Nutrition Australia has just released a new Healthy Eating Pyramid, the first update in 15 years. It is a very small step in the right direction, however I believe they still have a long way to go.
Here is what the new Healthy Eating Pyramid looks like:
New Healthy Eating Pyramid Improvements
I’m going to start by discussing the positive moves in this new healthy eating pyramid, and then give my opinion of what it should look like. First of all, they’ve taken grains out of the bottom section and moved them up one level.
As you probably are already aware, the healthy eating pyramid design is based on a recommendation of the quantity of certain foods we should eat. Looking at it from bottom to top, we see foods that are recommended to be eaten in higher quantities at the bottom of the healthy eating pyramid, and lower quantities at the top.
By moving the grains up a section, they are acknowledging the research that shows the modern high carb diet has contributed significantly towards the growing obesity epidemic, as well as chronic disease such as diabetes, arthritis, cancer, heart disease, and more. Grains play little to no part in the caveman diet, and were only introduced into the human diet relatively recently (particularly the very highly processed products we see today).
Another point with this healthy eating pyramid is that they have put partitions on two of the levels. Fruit is still on the bottom level with vegetables, but it takes up a much smaller segment. That’s fine, I think fruit is very important for us to eat, but some people may be worried about the higher sugar content compared to vegetables.
In the second level from the top, we have a section divided between meat and meat alternatives, and dairy and dairy alternatives. I would call this an improvement as it seems to cut down the amount of dairy intake they are recommending in our diet.
Dairy also plays little to no part in the caveman diet, as it was only introduced relatively recently into the human diet. Advocates of dairy (usually those who have a vested interest in selling the stuff, or are paid to), will claim that dairy is essential in our diet for the calcium.
Studies have shown that the calcium absorption rate in our bodies from dairy is very low, and we are much better off getting our required calcium intake from vegetable matter, such as dark green leafy vegetables. These same studies also show what they call a “calcium paradox”, acknowledged by the World Health Organisation, whereby countries with the highest dairy consumption levels, such as the United States and Finland, also have the highest rates of osteoporosis.
You can see the results of this study for yourself at New PCRM study shatters milk myth: children’s bone health tied to exercise, not dairy.
Also, did you know that humans are the only mammals to drink milk after they are weaned off it, and the only ones to drink the milk of other mammals?! So ask yourself, why do we actually NEED to drink it?
Another positive step for this healthy eating pyramid is the addition of the healthy fats at the very top. Usually the top spot was occupied by sugar, and now that has been completely removed, an excellent idea.

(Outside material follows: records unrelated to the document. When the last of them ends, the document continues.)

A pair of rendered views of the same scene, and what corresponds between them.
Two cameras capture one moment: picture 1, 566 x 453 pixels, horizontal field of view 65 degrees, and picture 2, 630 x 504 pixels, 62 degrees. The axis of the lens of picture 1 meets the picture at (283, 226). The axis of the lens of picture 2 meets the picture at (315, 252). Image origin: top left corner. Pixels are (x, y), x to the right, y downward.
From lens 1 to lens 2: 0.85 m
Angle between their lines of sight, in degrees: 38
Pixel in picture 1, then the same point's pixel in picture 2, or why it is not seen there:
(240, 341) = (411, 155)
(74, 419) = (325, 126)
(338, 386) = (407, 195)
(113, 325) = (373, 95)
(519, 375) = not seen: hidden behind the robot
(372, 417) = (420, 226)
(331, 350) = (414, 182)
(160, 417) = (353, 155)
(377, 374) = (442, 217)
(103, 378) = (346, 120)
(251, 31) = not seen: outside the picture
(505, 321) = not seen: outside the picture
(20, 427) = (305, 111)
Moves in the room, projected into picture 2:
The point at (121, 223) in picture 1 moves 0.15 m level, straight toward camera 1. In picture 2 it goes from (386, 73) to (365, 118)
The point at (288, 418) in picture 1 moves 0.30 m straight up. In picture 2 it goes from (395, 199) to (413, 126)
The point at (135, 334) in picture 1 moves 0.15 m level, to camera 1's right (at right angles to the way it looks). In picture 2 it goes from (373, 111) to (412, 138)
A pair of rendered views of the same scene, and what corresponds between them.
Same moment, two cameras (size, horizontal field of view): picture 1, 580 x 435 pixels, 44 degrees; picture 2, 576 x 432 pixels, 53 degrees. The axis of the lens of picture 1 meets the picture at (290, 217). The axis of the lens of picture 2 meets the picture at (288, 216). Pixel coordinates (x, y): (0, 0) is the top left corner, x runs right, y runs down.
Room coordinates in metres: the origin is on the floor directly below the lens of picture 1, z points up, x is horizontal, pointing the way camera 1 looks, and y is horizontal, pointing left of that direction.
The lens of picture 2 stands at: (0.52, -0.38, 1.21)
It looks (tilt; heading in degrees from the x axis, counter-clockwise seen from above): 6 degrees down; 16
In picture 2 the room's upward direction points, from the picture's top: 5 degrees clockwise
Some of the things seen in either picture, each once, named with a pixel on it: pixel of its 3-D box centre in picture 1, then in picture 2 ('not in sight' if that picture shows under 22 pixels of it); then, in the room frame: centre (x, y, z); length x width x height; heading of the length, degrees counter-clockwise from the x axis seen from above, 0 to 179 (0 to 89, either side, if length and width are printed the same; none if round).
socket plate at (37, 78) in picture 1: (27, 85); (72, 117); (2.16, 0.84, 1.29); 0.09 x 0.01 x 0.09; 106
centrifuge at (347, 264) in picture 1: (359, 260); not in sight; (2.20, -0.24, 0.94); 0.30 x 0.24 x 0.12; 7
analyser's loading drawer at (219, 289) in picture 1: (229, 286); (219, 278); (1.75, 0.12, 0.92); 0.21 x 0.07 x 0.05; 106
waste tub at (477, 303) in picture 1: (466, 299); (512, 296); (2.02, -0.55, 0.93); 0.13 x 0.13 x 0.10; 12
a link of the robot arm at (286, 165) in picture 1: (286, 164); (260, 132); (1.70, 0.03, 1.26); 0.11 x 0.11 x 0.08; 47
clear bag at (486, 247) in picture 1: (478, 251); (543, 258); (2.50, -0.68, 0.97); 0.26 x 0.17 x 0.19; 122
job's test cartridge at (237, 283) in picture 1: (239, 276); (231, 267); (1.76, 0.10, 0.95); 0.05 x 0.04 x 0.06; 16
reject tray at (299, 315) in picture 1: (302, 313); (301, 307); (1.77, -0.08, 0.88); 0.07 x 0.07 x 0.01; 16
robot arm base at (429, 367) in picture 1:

Past versions of pyramid listed healthy types of oil to be margarine, canola oil, vegetable oil and reduced fat spreads (gross and disgusting, all of them!). This current version names extra virgin olive oil (good), nut oils (good), and seed oils (this includes vegetable and canola oil, not so good).
They also ask us to avoid saturated fats, like coconut oil. As I noted in my previous post, The Health Benefits of Coconut Oil, saturated fats are very important and useful to us. So there’s another step in the right direction for this new healthy eating pyramid, but not quite all the way yet.
Lastly I want to note that they’ve put a big red cross next to added salt and sugar, which is reasonable. They’ve also added to drink lot’s of water (as opposed to all that sugary crap out there), and to season your food with plenty of herbs and spices, which is a very useful recommendation.
The Caveman Plate
The main idea behind using a healthy eating pyramid to illustrate recommendations for dietary intake is simplicity. A picture can tell a thousand words, and it works well when targeted at children in school when providing a simple message of what are good food options to eat.
I don’t know about you, but I don’t eat my food in a pyramid style. I get what they’re trying to say from an illustrative point of view, because everything you eat across a whole day might not be represented completely in one meal.
Working on that basis of keeping it simple, I’ve got a really simple design for a meal set out here, in a form that might look much more familiar to you… a plate!
Obviously, this is very simplistic. I’m not sure that cavemen and women really had much access to crockery, but I think the image works quite well for us modern humans.
The plate, as an opposing concept to the healthy eating pyramid, has become very popular among people familiar with the Paleo or Caveman Diet. There are also plenty of people who have probably done a much more creative version than this, but this will do for now.
Maybe one day I’ll get around to creating a much more interesting looking plate!
This does get across the basic message that most of our meals should be made up of a variety of different vegetables, meats, and healthy fats. Add in some fruits, nuts and seeds to snack on, and you’ll go a long way to reconnecting with your inner caveman and getting back to optimum health!